=== TO DO ===
Give back all of the data unchanged. Keep every word as it is.

***** DATASET EXTRACT *****

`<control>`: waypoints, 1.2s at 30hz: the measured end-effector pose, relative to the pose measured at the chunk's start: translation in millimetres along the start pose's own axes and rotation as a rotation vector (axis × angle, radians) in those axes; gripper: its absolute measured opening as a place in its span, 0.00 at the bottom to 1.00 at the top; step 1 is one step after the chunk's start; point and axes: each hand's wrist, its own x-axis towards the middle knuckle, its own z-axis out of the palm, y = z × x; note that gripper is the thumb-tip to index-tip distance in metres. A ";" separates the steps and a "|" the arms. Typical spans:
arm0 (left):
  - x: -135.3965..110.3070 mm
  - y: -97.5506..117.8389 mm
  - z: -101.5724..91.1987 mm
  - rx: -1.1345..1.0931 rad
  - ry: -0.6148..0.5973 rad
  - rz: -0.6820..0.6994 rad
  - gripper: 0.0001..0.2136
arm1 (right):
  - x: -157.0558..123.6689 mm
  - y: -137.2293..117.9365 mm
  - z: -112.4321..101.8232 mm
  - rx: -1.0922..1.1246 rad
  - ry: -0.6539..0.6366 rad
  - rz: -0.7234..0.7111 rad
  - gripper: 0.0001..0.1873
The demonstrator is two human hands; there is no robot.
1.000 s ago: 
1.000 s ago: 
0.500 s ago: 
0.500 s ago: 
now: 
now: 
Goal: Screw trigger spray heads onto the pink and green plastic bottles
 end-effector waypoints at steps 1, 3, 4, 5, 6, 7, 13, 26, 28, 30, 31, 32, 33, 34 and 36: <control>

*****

=== EXERCISE OUTPUT ===
`<control>`: waypoints, 1.2s at 30hz: the measured end-effector pose, relative to the pose measured at the chunk's start: translation in millimetres along the start pose's own axes and rotation as a rotation vector (axis × angle, radians) in those axes; gripper: its absolute measured opening as a place in its span, 0.00 at the bottom to 1.00 at the top; step 1 is one step after the chunk's start; point and axes: each hand's wrist, its own x-axis towards the middle knuckle, its own z-axis out of the palm, y = z × x; note that gripper is the thumb-tip to index-tip distance in metres. A ";" separates the steps and a "|" the arms. Typical spans:
arm0 (left):
  - x: -135.3965..110.3070 mm
  - y: -97.5506..117.8389 mm
  - z: -101.5724..91.1987 mm
  - rx: -1.1345..1.0931 rad
  - ry: -0.6148..0.5973 rad
  - rz: -0.6820..0.6994 rad
  - gripper: 0.0001..0.2136
arm1 (right):
  - x: -157.0558..123.6689 mm
  - y: -137.2293..117.9365 mm
  - z: -112.4321..101.8232 mm
  - rx: -1.0922..1.1246 rad
  - ry: -0.6539..0.6366 rad
  - rz: -0.7234..0.7111 rad
  - gripper: 0.0001..0.1873
The demonstrator is two human hands; there is no robot.
1.000 s ago: 
1.000 s ago: 
0.500 s ago: 
0.500 s ago: 
now: 
now: 
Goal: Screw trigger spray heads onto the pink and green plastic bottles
 end-effector waypoints at steps 1, 3, 4, 5, 6, 7, 13, 26, 28, 30, 31, 32, 33, 34 and 36: <control>

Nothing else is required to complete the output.